*Problem description*.
Go through the data below and return each line containing the word "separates".
——————————
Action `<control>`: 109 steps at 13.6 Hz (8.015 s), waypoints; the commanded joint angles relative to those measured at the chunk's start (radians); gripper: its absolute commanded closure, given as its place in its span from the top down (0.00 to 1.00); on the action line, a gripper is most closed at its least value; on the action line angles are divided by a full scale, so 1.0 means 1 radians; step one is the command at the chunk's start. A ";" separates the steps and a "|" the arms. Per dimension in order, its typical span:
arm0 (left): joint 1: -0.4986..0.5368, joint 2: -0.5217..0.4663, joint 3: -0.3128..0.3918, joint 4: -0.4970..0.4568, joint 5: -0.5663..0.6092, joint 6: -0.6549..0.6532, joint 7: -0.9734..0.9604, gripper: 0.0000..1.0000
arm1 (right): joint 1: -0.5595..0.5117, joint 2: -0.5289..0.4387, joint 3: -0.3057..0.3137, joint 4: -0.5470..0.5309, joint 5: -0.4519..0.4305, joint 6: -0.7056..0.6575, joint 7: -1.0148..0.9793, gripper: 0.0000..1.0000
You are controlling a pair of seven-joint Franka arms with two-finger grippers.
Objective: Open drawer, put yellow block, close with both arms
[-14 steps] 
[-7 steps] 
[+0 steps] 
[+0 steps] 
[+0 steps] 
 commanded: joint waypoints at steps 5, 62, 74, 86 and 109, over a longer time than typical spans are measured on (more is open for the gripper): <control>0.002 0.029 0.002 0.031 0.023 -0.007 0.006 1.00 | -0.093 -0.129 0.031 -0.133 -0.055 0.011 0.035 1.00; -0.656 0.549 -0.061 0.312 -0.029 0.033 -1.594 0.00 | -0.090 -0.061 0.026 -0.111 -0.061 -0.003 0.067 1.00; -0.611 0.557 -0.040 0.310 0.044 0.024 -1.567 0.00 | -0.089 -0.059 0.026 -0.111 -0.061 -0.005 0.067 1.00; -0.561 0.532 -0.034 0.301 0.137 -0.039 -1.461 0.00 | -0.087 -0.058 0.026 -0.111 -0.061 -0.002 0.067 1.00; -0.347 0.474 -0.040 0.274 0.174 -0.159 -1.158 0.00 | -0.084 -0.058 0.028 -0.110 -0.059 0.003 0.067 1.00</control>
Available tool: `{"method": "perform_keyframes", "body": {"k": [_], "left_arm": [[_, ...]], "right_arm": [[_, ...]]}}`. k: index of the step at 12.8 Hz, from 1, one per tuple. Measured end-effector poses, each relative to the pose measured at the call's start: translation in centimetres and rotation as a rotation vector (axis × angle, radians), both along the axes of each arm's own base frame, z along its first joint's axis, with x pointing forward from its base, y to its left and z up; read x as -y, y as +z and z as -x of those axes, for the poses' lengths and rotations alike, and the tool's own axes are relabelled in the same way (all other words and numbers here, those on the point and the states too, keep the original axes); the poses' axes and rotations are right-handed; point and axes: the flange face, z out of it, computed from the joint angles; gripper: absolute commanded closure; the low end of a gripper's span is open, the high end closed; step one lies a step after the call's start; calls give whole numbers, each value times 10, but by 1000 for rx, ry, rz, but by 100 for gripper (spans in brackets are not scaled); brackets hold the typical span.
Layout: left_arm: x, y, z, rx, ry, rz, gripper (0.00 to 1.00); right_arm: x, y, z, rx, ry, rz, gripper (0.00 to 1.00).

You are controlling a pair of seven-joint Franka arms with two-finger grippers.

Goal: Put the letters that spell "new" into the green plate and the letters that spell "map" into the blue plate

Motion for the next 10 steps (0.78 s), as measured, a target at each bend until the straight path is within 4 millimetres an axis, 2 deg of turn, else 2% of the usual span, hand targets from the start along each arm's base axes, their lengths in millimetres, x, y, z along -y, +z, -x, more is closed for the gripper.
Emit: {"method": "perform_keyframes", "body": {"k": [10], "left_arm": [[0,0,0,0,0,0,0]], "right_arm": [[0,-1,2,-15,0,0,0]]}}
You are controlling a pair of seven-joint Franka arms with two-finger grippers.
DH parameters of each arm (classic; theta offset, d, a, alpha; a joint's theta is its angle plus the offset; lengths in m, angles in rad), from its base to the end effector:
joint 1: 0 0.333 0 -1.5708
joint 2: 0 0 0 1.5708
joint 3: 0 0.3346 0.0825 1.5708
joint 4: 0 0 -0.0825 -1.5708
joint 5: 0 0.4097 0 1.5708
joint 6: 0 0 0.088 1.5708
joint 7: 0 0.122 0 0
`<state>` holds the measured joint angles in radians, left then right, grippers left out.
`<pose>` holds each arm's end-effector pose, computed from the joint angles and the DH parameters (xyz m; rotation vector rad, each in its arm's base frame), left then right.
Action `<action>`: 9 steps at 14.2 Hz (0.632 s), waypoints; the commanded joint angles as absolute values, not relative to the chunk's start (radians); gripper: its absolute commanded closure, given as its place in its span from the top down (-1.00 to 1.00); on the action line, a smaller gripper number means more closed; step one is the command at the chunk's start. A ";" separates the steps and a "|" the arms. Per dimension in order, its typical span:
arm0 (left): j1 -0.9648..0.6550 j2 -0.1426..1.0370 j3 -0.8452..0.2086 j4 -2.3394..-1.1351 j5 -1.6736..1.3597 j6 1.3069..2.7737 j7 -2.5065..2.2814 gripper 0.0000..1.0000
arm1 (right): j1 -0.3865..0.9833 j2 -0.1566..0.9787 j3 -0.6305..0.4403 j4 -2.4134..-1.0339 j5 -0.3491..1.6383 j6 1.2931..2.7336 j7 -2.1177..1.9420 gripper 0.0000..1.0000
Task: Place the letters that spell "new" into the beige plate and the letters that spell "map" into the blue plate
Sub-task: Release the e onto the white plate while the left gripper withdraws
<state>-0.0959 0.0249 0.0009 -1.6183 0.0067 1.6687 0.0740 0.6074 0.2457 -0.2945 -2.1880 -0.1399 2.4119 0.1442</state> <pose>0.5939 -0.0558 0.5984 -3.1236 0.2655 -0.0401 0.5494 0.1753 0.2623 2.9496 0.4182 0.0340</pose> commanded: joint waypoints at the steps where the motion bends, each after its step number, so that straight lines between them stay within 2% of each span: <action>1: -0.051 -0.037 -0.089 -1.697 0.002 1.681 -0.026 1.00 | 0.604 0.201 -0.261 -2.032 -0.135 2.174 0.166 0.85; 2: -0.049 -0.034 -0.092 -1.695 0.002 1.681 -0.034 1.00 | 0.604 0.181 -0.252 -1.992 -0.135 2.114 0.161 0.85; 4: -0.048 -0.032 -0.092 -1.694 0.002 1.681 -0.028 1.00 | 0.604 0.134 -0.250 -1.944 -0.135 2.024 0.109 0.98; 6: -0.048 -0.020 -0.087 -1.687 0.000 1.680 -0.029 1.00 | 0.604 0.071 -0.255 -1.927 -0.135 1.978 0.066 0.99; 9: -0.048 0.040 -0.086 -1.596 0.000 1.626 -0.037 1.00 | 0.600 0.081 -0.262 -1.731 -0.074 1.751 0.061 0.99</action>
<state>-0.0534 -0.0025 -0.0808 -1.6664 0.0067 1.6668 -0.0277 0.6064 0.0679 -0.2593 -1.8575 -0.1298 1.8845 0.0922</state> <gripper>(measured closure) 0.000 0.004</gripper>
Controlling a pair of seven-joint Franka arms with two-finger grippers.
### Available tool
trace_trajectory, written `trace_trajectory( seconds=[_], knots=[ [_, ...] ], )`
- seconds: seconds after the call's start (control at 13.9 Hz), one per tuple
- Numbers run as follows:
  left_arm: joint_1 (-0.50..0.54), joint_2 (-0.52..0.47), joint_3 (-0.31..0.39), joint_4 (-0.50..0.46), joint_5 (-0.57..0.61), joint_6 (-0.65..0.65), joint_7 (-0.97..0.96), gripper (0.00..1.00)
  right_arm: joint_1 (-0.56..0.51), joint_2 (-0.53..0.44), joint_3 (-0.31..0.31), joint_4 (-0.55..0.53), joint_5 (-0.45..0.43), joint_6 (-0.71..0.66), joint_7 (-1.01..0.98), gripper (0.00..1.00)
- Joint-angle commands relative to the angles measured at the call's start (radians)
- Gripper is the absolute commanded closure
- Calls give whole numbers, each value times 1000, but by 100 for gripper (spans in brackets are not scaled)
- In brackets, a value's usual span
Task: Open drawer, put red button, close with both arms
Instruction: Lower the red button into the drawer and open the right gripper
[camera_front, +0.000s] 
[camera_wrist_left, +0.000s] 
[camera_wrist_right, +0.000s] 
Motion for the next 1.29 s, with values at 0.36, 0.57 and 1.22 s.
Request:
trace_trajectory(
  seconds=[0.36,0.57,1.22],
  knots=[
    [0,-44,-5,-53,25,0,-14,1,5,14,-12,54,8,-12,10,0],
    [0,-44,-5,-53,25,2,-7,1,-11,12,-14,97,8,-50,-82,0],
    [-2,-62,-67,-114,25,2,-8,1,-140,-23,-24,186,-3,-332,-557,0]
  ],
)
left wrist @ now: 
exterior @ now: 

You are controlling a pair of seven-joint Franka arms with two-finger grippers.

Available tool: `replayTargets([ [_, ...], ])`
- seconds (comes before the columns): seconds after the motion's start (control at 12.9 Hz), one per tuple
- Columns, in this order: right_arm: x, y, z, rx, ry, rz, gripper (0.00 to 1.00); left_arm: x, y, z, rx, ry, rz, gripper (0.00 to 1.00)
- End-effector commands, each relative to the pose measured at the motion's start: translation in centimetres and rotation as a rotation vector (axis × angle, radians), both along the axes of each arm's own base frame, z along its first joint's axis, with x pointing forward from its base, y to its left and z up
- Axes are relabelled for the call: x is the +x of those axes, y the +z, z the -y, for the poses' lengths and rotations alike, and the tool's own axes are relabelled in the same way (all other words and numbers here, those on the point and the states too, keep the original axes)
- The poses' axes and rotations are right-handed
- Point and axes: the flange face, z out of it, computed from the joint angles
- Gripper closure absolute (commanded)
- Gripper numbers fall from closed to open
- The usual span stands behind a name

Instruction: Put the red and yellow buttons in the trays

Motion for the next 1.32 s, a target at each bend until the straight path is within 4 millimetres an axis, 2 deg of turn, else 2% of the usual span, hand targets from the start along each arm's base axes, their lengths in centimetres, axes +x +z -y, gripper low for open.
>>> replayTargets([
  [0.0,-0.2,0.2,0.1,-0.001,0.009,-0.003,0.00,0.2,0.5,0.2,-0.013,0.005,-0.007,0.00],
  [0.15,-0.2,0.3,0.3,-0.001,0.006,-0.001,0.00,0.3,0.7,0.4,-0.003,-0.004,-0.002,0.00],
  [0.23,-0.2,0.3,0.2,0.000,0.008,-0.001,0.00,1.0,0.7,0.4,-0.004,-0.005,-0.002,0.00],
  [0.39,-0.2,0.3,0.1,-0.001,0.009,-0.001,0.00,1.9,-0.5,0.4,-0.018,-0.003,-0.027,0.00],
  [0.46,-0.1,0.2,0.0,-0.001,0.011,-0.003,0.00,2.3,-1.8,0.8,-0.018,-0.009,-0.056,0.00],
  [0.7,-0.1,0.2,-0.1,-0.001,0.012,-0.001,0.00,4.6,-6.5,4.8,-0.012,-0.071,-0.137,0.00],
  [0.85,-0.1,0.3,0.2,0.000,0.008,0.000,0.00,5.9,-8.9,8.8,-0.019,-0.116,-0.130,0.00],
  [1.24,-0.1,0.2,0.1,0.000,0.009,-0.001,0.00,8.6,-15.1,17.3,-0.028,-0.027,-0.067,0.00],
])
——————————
*Your response*.
Action `<control>`: 109 steps at 13.6 Hz (8.015 s), waypoints; the commanded joint angles relative to those measured at the chunk's start (radians); gripper: its absolute commanded closure, given as its place in its span from the top down (0.00 to 1.00); on the action line, a gripper is most closed at its least value; on the action line angles are divided by a full scale, so 1.0 means 1 radians; step one is the command at the chunk's start. A ";" separates the steps and a "|" the arms. Per dimension in order, its typical span:
Action `<action>`: 9 steps at 14.2 Hz (0.632 s), waypoints; the commanded joint angles as absolute values, not relative to the chunk's start (radians); gripper: its absolute commanded closure, given as its place in its span from the top down (-1.00 to 1.00); on the action line, a smaller gripper number means more closed; step one is the command at the chunk's start. A ";" separates the steps and a "|" the arms. Per dimension in order, its typical span:

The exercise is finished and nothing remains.